→ **ACTION ITEM**
Restate, exactly as written, the entries below from the line that holds "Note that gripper" through the line that holds "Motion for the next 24". Pictures are not part of the copy.

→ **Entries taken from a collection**
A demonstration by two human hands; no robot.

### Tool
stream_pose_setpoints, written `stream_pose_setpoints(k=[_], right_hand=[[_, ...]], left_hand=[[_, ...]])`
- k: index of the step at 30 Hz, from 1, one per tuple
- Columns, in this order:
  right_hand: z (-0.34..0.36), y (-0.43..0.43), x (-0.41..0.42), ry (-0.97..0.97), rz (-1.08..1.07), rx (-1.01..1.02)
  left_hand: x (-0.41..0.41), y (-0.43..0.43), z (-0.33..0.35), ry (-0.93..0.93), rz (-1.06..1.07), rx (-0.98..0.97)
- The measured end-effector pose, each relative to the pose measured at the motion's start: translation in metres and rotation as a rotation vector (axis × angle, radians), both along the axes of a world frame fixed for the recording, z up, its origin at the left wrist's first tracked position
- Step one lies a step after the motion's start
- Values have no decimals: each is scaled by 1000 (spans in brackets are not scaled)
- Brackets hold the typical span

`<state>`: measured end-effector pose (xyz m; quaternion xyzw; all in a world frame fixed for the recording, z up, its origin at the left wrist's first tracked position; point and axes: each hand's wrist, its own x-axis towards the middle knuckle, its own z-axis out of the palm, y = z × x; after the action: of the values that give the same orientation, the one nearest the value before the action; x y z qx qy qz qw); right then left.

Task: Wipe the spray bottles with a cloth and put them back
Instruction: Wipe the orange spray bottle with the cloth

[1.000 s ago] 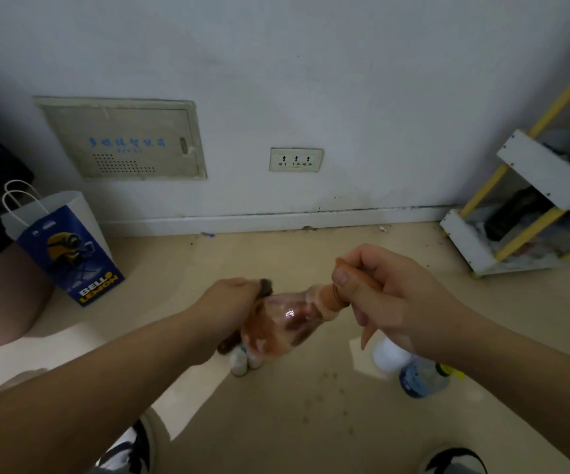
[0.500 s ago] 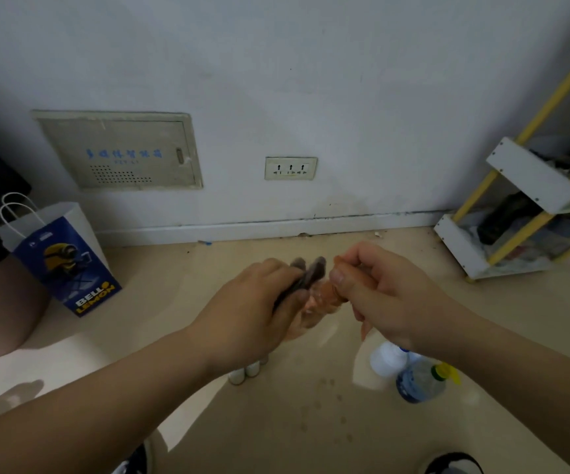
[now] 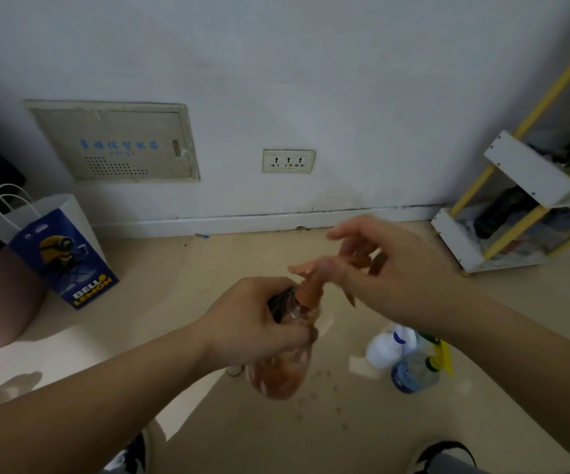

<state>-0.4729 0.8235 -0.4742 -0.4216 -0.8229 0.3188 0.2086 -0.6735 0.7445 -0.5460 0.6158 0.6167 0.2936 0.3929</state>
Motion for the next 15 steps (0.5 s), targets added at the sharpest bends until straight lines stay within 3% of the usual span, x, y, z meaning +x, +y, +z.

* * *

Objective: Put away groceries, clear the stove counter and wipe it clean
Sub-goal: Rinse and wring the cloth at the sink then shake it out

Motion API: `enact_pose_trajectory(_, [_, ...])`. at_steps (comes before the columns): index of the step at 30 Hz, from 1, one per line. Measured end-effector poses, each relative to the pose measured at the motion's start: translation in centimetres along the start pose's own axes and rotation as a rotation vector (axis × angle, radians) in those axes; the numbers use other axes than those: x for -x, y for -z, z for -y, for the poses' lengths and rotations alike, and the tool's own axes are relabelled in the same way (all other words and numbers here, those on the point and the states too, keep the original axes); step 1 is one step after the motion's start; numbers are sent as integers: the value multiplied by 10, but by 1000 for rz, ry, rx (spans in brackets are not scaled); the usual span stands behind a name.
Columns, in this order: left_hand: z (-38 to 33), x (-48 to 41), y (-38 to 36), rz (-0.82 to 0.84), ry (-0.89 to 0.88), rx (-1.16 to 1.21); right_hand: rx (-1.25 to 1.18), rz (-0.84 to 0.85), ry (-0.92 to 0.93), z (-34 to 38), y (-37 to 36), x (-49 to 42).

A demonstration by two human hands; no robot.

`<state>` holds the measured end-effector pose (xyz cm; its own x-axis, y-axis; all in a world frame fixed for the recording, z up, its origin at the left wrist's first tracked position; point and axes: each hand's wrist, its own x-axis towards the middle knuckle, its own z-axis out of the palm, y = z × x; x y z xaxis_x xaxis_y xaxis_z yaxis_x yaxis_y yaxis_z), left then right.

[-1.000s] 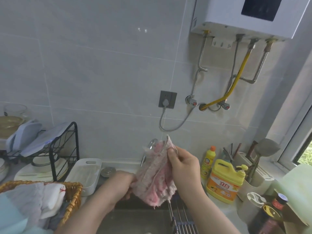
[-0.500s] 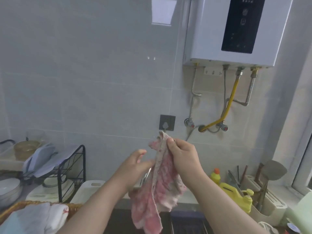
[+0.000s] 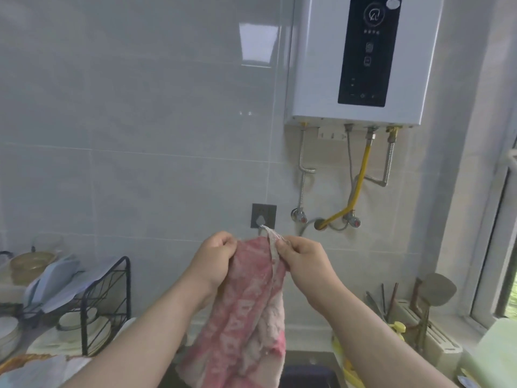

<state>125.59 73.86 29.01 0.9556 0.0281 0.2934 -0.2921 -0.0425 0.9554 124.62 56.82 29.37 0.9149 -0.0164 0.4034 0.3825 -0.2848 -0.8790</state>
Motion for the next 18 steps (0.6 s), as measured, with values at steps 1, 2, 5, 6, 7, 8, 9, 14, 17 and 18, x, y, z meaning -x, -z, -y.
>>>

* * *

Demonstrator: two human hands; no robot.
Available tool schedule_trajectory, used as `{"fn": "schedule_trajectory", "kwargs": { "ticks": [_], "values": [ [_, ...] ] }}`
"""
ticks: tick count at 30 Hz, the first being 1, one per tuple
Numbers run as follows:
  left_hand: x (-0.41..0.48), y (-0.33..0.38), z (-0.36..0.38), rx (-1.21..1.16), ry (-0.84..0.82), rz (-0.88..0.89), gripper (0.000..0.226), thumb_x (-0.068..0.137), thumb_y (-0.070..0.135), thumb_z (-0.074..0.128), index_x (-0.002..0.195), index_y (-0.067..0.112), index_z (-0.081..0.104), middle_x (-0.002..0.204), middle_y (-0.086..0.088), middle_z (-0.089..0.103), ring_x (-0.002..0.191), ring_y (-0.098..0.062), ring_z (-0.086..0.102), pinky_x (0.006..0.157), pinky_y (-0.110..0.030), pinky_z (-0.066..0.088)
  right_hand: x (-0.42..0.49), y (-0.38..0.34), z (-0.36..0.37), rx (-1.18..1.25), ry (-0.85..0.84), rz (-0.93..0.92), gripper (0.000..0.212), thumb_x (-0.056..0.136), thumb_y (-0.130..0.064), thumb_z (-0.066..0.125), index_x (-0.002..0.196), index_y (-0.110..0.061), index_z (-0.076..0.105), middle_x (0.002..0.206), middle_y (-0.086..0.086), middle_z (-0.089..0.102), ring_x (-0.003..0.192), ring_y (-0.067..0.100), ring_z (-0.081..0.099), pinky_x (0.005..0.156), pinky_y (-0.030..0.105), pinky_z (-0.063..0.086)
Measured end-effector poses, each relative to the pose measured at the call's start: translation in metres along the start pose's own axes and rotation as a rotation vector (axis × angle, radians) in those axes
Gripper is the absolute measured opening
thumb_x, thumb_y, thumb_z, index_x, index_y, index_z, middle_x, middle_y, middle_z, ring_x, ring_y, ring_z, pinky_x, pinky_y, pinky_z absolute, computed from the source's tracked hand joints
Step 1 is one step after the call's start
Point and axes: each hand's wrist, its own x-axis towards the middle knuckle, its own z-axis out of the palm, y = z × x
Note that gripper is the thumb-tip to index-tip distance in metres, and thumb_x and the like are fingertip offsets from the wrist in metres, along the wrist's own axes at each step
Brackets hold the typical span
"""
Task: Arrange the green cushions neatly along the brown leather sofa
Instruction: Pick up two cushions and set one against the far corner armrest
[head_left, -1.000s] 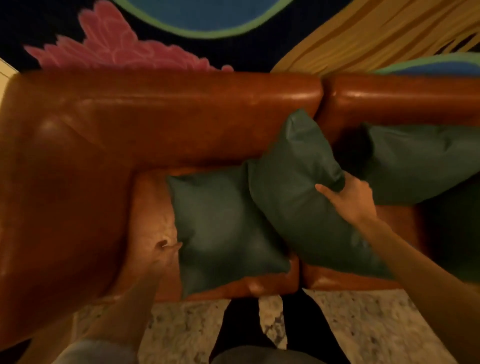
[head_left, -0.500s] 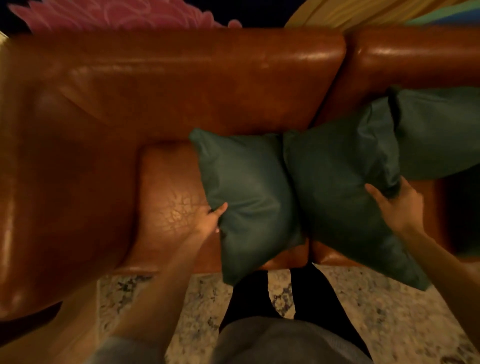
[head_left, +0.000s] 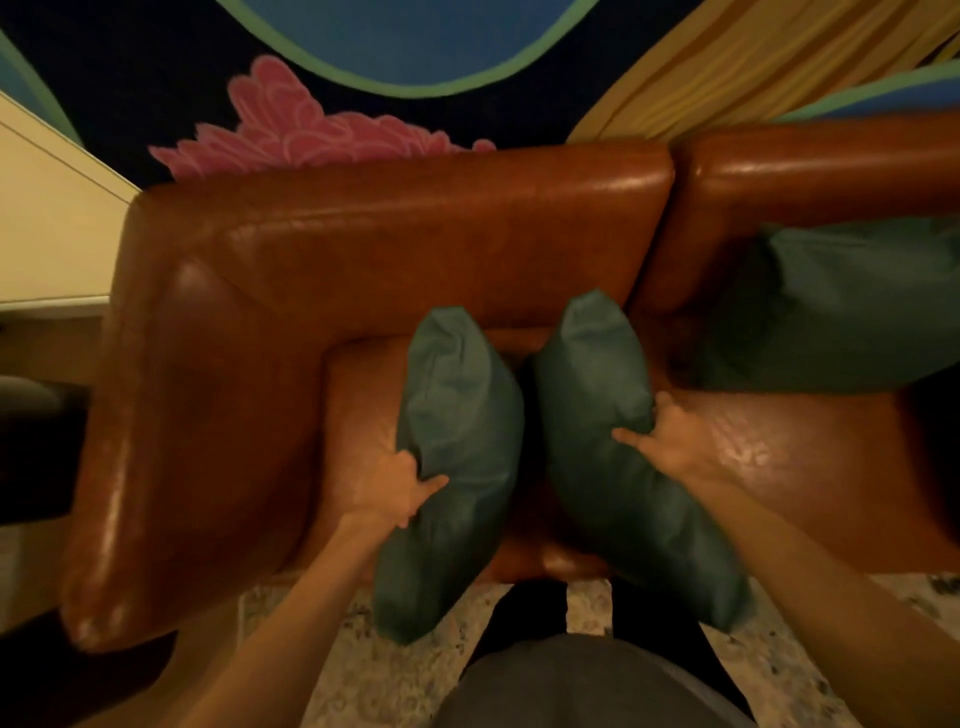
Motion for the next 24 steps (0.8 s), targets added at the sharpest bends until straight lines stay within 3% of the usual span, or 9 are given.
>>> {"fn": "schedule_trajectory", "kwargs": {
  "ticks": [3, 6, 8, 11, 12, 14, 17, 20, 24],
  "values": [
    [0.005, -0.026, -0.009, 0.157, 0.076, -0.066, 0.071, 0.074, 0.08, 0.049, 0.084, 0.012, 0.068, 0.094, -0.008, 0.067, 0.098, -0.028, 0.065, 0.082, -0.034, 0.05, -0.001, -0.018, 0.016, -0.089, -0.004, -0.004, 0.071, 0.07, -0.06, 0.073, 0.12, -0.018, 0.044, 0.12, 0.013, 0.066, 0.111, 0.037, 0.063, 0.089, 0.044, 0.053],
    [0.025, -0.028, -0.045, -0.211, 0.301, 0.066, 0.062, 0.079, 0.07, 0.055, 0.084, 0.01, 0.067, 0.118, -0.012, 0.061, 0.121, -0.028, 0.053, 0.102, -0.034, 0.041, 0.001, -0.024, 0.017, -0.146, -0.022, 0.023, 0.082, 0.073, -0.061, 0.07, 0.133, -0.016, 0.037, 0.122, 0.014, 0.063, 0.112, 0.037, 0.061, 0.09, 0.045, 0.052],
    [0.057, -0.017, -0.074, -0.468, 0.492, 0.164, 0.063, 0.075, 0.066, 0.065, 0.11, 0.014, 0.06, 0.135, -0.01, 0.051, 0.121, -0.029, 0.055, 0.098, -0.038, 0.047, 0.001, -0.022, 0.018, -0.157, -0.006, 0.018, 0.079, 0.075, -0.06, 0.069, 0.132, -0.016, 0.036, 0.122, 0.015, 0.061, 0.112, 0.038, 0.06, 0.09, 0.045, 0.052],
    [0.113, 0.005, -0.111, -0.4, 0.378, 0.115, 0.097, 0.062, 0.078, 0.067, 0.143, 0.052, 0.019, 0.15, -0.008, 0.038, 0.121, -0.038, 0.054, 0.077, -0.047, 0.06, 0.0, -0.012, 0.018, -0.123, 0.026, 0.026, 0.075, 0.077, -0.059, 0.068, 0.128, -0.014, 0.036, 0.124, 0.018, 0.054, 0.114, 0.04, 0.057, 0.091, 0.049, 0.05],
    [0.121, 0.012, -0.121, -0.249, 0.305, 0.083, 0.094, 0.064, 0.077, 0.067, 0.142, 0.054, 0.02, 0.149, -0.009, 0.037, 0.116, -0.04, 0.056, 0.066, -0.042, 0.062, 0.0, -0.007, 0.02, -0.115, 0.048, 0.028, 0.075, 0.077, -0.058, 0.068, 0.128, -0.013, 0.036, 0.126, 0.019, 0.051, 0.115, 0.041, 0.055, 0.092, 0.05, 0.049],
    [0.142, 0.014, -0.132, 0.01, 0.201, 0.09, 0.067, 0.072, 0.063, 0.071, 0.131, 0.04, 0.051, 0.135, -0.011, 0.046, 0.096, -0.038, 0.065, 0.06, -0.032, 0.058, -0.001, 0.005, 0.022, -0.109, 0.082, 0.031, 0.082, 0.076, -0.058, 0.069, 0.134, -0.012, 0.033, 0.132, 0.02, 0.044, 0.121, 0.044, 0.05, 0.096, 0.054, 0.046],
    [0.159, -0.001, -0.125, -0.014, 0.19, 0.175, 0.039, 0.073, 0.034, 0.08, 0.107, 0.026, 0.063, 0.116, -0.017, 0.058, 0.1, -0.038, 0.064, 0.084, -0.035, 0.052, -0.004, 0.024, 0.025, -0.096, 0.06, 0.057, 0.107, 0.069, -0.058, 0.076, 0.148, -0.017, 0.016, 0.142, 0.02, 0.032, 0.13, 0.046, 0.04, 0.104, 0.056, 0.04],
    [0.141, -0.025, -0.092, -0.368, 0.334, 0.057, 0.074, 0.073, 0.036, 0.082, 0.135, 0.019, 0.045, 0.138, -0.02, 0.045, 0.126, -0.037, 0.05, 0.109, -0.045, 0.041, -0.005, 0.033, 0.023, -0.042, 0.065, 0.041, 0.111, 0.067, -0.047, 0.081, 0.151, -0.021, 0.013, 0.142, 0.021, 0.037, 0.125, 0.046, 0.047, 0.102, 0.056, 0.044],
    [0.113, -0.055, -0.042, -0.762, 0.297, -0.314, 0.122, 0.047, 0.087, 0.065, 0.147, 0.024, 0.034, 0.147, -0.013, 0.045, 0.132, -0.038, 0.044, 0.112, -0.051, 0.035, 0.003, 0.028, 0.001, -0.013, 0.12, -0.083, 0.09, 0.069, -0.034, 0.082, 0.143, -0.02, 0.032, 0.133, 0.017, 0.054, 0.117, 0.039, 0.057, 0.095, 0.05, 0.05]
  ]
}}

→ **SOLUTION**
Note that gripper is the thumb-tip to index-tip distance in metres, and thumb_x and the like are fingertip offsets from the wrist in metres, along the wrist's own axes at each step
Brackets hold the typical span
"""
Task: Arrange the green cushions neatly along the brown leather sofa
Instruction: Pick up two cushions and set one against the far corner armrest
[head_left, -1.000s] 
[head_left, -0.500s] 
[head_left, +0.000s] 
Motion for the next 24 steps (0.8 s), targets added at the sharpest bends until straight lines stay within 3% of the usual span, or 9 are given.

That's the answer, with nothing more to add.